I was determined to start the fire in spite of rain predictions. Sweet William kept telling me, “It’s going to rain.” I know, but I intended to make the effort and burn what I could.
A couple of years ago, we constructed a fire pit at the side yard, with a salvaged stainless steel container and garden bricks from the hardware store; it was not bad looking for a do-it-ourselves project.
We intended to build fires, roast hot dogs and marshmallows and invite the neighbors. Years went by as I piled cut branches near the wood pile knowing they would be good for kindling. But eventually, the area became an eyesore, unused and unkempt. Wild things grew among the stacked wood. Weeds were tall around the small pit. And it became a project on my garden to-do list.
I was ready to start a fire, get rid of the rotting wood, and clear away the brush. I gathered matches and old paper, piled on dry stick and soon there was smoke and eventually flames. The rubble burned and the unsightly mess grew smaller.
It’s a funny thing about fire. It draws people to it. My cousins drove by, noticed us siting around the fledgling blaze, and pulled into our driveway. We invited them to come sit with us, properly distanced of course. Soon my other cousin who lives on our lane walked down to our house, and the five of us sat in yard chairs around burning embers under overcast skies.
I brought bottled water for us all and we talked, like we did before the world was crazy.
Eventually raindrops began and we scattered to cars and houses, back to sheltering in our homes. But for an hour or two, we were together again, drawn by the attraction of burning wood.
As I think of the re-entry process after two months of cocooning, I am considering my own responsibility and response to rules and changes and a new normal and especially the people I will meet face-mask to face-mask, or perhaps as our unmasked selves.
For years I’ve been discovering I cannot change others. I can only change myself. The lesson is hard learned, me with the constructive criticism, for your own good, mind you.
The powers that be can enforce rules, but it cannot change a heart. We may coerce people to do what we want, but we will not remake a life or an attitude or a mindset. Only God can light that fire.
How will I respond to rudeness? It should be with a gentle answer. What should I do if people get angry and shout their opinions? I could express myself with calm control. I can check my facts and know the truth before I dare to differ. I can stand for my God-given rights in peaceful protest.

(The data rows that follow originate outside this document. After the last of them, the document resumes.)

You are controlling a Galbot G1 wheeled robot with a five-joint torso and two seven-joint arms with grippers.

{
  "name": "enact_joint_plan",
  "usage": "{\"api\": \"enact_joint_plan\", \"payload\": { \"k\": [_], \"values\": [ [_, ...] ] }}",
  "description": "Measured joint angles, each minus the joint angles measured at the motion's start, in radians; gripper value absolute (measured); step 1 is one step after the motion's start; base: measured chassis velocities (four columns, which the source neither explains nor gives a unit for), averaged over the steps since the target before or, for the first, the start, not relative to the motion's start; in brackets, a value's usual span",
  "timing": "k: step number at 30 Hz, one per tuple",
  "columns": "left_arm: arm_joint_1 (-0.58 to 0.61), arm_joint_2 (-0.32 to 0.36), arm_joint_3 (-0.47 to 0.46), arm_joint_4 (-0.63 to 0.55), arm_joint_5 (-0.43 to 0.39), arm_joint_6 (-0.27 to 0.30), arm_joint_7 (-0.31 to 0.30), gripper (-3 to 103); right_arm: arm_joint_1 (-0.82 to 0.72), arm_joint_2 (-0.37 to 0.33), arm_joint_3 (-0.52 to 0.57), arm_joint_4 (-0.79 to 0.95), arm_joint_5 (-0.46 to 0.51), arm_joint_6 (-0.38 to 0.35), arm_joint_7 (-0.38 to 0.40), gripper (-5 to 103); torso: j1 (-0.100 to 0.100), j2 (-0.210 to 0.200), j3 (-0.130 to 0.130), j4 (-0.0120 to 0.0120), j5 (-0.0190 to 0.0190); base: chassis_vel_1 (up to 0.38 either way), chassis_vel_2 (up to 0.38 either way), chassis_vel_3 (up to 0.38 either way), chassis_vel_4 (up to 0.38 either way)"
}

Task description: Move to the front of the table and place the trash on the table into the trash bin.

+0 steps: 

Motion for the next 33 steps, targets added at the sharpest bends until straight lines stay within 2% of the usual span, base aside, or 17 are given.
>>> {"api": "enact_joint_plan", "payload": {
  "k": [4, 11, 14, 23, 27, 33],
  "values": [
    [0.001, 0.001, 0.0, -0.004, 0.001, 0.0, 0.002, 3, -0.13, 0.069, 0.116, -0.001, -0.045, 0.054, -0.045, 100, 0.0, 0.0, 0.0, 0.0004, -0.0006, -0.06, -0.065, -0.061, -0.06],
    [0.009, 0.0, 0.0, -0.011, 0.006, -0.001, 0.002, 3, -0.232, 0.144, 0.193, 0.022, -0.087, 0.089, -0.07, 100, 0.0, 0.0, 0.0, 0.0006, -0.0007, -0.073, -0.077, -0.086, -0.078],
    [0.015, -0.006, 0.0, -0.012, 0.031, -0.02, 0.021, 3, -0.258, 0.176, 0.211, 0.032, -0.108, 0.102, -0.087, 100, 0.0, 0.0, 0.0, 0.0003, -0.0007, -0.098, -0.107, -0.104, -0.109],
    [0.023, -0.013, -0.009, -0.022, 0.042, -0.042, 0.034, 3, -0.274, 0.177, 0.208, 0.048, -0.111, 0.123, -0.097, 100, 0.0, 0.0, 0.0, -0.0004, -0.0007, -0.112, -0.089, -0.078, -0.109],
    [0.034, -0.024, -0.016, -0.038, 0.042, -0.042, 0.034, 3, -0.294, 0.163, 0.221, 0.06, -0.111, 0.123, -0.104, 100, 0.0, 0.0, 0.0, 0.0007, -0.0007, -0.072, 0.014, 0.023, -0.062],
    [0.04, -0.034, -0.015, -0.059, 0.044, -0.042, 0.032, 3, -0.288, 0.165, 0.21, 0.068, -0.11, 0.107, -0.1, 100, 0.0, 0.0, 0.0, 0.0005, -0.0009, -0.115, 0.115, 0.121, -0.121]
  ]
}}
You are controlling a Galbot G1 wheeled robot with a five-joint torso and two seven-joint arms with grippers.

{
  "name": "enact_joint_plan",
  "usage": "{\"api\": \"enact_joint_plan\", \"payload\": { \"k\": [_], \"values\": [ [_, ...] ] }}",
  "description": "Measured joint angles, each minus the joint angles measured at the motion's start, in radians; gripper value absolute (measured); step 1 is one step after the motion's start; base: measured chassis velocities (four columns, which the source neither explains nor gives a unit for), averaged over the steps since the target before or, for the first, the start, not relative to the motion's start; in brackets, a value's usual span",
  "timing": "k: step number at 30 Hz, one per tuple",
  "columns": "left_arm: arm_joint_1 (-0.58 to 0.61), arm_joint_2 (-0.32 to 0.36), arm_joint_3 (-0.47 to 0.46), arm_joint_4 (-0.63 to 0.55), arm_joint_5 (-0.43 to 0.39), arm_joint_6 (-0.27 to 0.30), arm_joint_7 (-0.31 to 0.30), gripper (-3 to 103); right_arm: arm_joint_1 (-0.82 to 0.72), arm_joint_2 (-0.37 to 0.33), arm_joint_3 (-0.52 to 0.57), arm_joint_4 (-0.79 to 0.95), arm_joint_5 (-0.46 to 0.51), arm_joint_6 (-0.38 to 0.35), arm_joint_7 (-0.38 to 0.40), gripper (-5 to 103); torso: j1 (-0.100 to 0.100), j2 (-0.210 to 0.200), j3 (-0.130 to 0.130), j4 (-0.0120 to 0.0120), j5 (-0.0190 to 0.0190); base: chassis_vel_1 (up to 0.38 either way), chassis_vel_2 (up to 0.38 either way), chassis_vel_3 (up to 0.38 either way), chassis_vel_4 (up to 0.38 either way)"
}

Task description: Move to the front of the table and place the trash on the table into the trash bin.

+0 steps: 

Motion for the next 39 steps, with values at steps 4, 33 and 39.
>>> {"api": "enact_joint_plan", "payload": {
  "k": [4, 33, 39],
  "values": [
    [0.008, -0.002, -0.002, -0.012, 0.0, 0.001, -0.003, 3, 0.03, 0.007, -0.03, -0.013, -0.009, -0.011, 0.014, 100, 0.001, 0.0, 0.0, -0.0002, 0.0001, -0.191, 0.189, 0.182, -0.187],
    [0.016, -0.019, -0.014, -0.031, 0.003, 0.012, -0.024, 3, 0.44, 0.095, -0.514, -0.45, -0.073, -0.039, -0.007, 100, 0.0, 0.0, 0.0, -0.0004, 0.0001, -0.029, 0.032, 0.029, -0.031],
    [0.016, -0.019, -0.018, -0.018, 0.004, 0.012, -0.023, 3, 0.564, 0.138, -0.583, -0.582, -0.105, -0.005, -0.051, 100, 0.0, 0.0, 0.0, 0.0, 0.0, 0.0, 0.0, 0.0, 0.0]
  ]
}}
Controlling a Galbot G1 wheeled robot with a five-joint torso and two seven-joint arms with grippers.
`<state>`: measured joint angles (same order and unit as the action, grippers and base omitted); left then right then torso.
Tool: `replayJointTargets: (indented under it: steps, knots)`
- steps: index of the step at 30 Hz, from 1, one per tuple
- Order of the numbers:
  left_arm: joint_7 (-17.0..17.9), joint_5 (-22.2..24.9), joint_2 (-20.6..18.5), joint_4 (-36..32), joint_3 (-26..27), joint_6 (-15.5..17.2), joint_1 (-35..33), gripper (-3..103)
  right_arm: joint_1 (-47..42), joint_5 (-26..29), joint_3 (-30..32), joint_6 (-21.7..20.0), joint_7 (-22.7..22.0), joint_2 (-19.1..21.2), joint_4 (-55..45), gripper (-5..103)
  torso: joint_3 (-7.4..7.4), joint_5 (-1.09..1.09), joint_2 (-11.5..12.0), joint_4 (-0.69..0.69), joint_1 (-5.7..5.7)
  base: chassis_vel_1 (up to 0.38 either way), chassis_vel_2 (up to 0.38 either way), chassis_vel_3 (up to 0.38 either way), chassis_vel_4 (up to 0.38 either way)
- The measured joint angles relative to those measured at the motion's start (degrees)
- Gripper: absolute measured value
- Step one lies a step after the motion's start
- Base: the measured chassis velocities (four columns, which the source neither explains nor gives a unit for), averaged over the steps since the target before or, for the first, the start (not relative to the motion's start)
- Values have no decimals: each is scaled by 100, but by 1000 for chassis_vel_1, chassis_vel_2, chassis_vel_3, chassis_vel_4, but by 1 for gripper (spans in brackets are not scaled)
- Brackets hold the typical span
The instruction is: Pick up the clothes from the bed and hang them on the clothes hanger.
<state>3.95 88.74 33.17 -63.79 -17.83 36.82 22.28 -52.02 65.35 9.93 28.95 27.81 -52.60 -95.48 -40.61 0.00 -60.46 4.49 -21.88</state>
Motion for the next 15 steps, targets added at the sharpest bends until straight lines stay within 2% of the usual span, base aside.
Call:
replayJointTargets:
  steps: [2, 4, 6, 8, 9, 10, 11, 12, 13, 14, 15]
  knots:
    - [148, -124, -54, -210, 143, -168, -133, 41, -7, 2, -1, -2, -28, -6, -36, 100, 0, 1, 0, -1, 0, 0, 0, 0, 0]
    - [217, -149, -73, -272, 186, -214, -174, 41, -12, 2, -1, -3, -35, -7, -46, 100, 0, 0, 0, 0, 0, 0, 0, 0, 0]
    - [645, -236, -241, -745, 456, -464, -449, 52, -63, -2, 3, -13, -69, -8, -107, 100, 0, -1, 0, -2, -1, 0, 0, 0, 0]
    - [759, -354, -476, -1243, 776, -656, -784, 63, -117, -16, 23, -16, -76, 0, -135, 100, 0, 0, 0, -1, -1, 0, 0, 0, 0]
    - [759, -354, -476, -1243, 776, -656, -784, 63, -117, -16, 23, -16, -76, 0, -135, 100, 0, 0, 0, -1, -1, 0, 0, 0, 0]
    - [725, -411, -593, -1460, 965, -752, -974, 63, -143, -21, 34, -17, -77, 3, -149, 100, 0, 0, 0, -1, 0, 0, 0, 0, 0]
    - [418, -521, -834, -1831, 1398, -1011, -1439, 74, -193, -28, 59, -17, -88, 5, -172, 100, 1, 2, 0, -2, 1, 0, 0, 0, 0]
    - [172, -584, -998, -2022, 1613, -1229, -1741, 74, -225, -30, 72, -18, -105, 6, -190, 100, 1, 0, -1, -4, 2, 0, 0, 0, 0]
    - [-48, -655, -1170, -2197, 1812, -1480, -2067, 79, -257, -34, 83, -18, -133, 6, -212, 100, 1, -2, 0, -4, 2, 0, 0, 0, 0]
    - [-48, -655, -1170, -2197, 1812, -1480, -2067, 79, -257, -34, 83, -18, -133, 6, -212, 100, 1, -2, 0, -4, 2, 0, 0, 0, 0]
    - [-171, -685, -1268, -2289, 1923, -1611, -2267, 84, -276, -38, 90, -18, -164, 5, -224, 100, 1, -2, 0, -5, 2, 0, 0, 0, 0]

Jesus’ example was humble strength. He did not back down, nor did He run over. He responded with wisdom, shrewd yet innocent of ulterior motives. He always spoke truth and He always acted in love. He was fervent splendor, ignited with the Spirit of God, and people were drawn to the heat.
As we move into our small corners of the world again, what if our lives were on fire with the light and love of Jesus? What if we walked without fear, clothed in compassion? Would people notice the difference? Would it catch their attention? Would they want to investigate and come closer, longing to be warmed by the passion of Christ burning in the lives of His children?
I pray it will be so in my own life, the one and only life I can change through the power of the Holy Spirit. I want His zeal and intensity burning in me.
And like the unconsumed bush that captured Moses’ attention, the fire of God will draw people to Himself. Then hearts will be transformed.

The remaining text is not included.